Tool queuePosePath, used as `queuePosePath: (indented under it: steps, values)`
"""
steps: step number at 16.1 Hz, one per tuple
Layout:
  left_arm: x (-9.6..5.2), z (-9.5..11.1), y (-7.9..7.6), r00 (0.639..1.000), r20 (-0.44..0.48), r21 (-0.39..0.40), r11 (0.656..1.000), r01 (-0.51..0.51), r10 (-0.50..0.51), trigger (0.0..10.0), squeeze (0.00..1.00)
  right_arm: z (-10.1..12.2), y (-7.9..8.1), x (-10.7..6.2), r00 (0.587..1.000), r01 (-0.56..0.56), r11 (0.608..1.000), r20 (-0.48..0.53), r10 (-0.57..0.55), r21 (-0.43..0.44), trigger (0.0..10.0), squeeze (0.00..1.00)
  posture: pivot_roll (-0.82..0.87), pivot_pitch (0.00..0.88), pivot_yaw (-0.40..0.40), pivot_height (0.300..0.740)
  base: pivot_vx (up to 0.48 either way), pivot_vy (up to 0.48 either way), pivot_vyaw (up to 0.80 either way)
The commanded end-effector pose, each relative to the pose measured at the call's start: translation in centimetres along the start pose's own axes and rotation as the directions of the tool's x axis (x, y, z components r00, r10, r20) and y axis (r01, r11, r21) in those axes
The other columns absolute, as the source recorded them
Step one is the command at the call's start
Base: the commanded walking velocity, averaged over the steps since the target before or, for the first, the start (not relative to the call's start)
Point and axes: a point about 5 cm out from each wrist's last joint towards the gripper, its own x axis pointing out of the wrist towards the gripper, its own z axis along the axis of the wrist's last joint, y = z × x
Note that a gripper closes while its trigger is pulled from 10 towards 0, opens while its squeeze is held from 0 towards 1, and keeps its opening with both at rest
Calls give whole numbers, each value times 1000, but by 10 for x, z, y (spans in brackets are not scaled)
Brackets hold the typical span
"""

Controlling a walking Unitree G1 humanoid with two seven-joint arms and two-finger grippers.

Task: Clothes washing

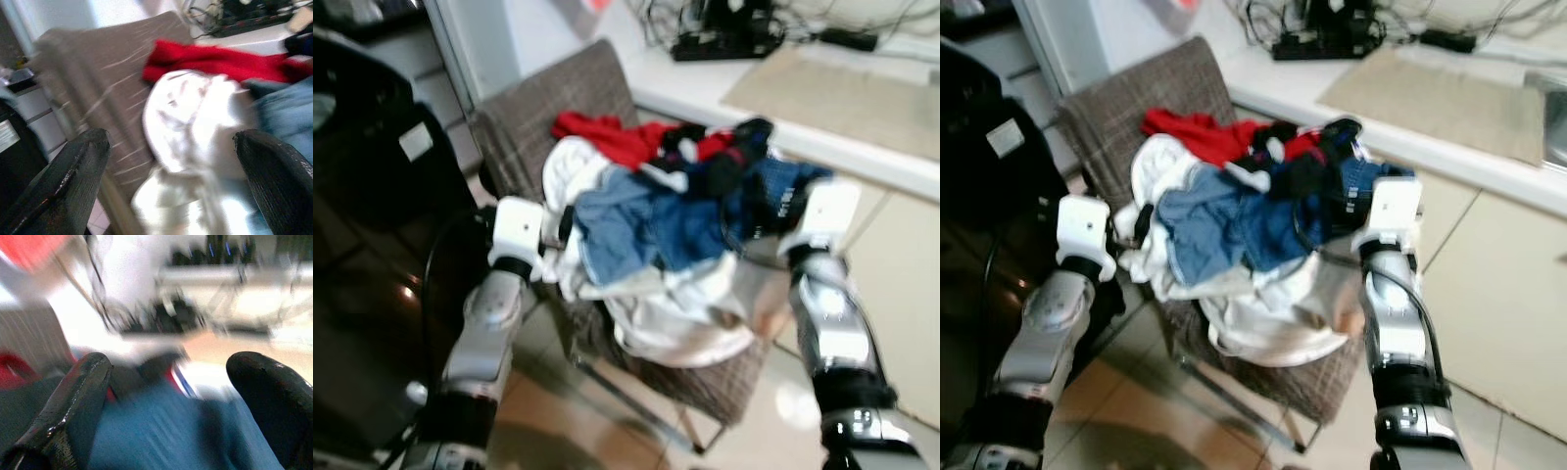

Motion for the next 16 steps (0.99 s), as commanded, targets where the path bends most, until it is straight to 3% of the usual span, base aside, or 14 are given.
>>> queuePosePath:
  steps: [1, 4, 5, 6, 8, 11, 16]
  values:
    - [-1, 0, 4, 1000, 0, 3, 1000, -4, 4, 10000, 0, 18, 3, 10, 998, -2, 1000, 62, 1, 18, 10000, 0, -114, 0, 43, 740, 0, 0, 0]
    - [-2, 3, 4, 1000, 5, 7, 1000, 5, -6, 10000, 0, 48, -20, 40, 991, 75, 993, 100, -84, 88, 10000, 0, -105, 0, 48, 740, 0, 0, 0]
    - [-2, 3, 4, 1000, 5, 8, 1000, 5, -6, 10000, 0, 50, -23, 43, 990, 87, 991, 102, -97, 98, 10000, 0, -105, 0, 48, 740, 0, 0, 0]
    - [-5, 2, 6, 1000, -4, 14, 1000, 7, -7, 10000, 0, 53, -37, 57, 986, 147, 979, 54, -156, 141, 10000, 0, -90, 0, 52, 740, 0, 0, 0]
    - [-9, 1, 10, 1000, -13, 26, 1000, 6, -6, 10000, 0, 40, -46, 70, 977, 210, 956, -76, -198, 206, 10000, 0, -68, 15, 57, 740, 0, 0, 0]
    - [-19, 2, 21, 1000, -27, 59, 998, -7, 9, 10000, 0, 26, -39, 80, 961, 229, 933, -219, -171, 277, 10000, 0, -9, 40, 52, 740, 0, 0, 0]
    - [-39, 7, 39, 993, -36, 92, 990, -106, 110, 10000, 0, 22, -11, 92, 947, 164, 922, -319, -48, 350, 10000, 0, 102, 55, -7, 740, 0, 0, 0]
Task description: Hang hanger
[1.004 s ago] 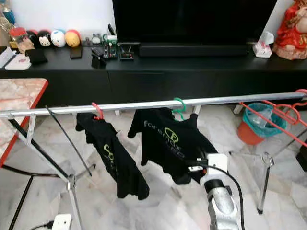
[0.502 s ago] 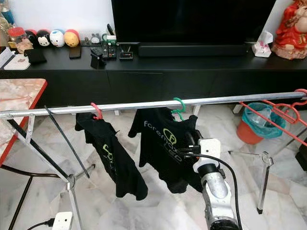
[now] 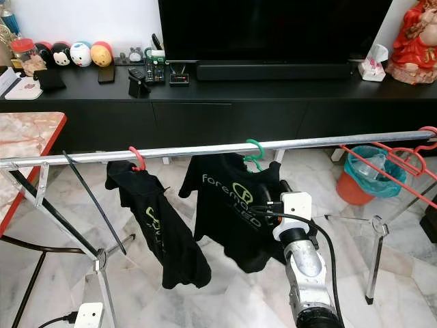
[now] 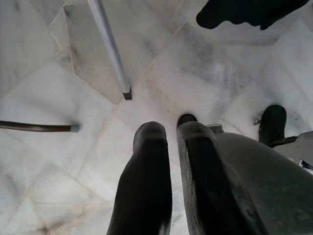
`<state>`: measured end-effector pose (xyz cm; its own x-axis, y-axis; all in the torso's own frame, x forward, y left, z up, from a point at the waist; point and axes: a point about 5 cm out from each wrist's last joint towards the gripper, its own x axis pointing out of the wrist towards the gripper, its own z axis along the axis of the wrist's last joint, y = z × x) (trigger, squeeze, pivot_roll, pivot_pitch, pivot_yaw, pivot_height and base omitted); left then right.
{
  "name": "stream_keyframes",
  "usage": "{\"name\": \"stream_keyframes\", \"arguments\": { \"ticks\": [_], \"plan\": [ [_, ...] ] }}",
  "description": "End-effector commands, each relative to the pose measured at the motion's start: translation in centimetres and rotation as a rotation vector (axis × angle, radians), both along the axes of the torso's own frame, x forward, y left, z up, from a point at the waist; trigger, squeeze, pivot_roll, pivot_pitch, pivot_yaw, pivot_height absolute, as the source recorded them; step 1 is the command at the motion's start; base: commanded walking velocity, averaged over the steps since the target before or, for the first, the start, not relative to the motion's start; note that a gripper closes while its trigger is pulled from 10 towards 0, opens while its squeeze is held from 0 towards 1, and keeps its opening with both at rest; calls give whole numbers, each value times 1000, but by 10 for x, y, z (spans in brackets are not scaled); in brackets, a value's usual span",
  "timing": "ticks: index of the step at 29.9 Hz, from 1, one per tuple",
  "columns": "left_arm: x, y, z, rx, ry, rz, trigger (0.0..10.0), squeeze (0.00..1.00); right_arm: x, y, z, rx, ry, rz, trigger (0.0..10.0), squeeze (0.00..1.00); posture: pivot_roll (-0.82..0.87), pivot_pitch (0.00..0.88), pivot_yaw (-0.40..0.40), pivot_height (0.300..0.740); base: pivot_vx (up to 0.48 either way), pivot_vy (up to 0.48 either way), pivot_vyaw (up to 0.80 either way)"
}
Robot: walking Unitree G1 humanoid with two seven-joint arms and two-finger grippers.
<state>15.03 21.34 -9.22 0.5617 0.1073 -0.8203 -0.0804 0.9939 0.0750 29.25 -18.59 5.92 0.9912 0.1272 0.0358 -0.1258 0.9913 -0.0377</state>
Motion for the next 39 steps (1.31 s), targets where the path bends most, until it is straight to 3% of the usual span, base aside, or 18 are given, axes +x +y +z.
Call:
{"name": "stream_keyframes", "arguments": {
  "ticks": [1, 14, 27, 28, 29, 30, 31, 33, 36, 39],
  "plan": [
    [-7, 3, -3, 18, 33, -4, 10000, 1000, 1, -1, -2, 0, 20, -2, 10000, 1000, -16, 43, -11, 740, 0, 0, 0],
    [-6, 5, -1, 23, 18, 10, 10000, 1000, 4, 6, 7, 25, -14, 97, 10000, 1000, -18, 44, -9, 740, 0, 0, 0],
    [-3, 4, 0, 25, 7, 15, 10000, 1000, 21, 9, 29, 19, -46, 186, 10000, 1000, -14, 46, -9, 740, 0, 0, 0],
    [-3, 4, 0, 23, 8, 18, 10000, 824, 24, 10, 28, 6, -22, 193, 10000, 1000, -12, 46, -8, 740, 0, 0, 0],
    [-3, 4, 0, 23, 8, 18, 10000, 67, 26, 11, 29, -1, -18, 208, 10000, 584, -11, 48, -8, 740, 0, 0, 0],
    [-2, 4, 0, 23, 8, 17, 10000, 0, 28, 13, 31, -1, -15, 221, 10000, 243, -11, 48, -8, 740, 0, 0, 0],
    [-2, 4, 0, 22, 7, 17, 10000, 0, 33, 13, 29, -35, 29, 215, 10000, 0, -10, 48, -7, 740, 0, 0, 0],
    [-2, 4, 0, 21, 7, 18, 10000, 0, 40, 13, 27, -90, 101, 201, 10000, 0, -10, 48, -7, 740, 0, 0, 0],
    [-2, 3, 0, 20, 6, 20, 10000, 0, 50, 14, 29, -95, 165, 185, 10000, 0, -5, 47, -7, 740, 0, 0, 0],
    [-1, 3, 0, 19, 5, 21, 10000, 0, 57, 17, 34, -92, 170, 184, 10000, 0, -7, 48, -7, 740, 0, 0, 0]
  ]
}}
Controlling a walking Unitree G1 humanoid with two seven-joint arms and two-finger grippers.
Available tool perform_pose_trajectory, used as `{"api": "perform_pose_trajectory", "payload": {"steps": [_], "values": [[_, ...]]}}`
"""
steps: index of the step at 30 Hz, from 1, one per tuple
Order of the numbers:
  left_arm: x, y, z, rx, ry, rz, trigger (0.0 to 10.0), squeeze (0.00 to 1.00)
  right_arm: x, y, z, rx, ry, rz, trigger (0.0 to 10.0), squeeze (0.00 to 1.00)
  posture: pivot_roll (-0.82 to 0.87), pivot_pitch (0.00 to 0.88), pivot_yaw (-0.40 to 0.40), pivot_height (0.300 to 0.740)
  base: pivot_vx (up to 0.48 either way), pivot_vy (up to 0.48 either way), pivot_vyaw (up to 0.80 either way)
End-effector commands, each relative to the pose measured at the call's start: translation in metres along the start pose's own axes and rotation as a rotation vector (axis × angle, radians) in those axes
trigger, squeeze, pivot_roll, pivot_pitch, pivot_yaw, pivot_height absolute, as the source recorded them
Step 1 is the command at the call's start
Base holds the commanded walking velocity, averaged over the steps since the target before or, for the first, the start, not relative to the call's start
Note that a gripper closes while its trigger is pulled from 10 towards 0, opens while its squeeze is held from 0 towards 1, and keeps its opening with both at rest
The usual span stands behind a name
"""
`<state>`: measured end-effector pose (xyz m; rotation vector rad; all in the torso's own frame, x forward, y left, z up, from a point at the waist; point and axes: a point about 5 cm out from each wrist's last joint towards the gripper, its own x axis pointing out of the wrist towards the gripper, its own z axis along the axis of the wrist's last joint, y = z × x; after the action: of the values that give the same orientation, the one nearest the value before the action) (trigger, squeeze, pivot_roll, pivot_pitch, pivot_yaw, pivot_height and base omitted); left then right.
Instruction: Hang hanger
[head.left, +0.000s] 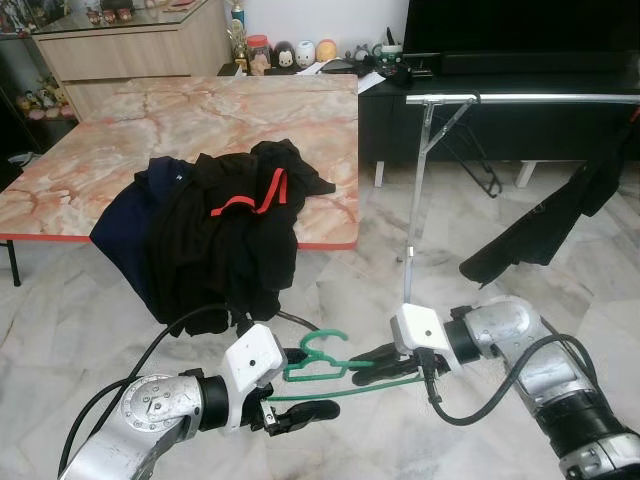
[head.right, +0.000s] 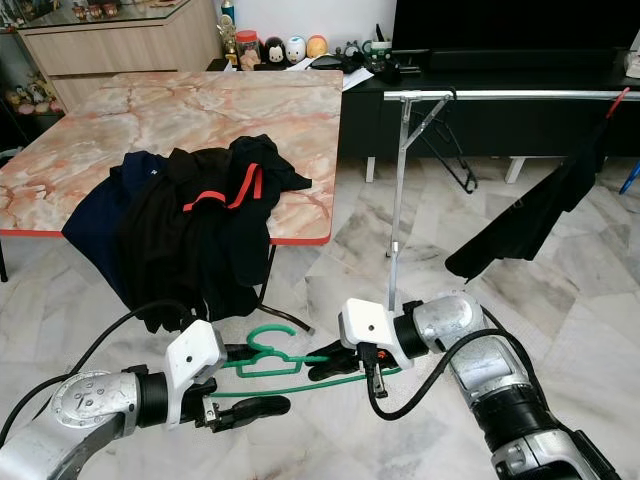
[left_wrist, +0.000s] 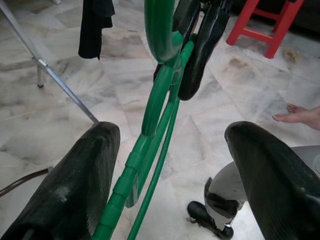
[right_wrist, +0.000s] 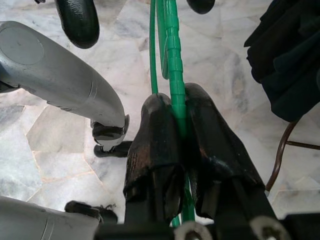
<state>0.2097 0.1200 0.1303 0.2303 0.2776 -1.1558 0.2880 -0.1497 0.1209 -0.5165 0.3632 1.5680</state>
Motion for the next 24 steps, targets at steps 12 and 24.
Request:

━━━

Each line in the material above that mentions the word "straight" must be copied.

Motion for the next 16 steps (0.99 s), as commanded, targets where the path bends most, until it is straight to 3% of the usual span, base aside, or 14 are given.
Motion for the next 39 steps (1.31 s), targets where the path bends most, until it is straight to 3% of the usual span, base aside, or 18 are given, axes +x +y +z.

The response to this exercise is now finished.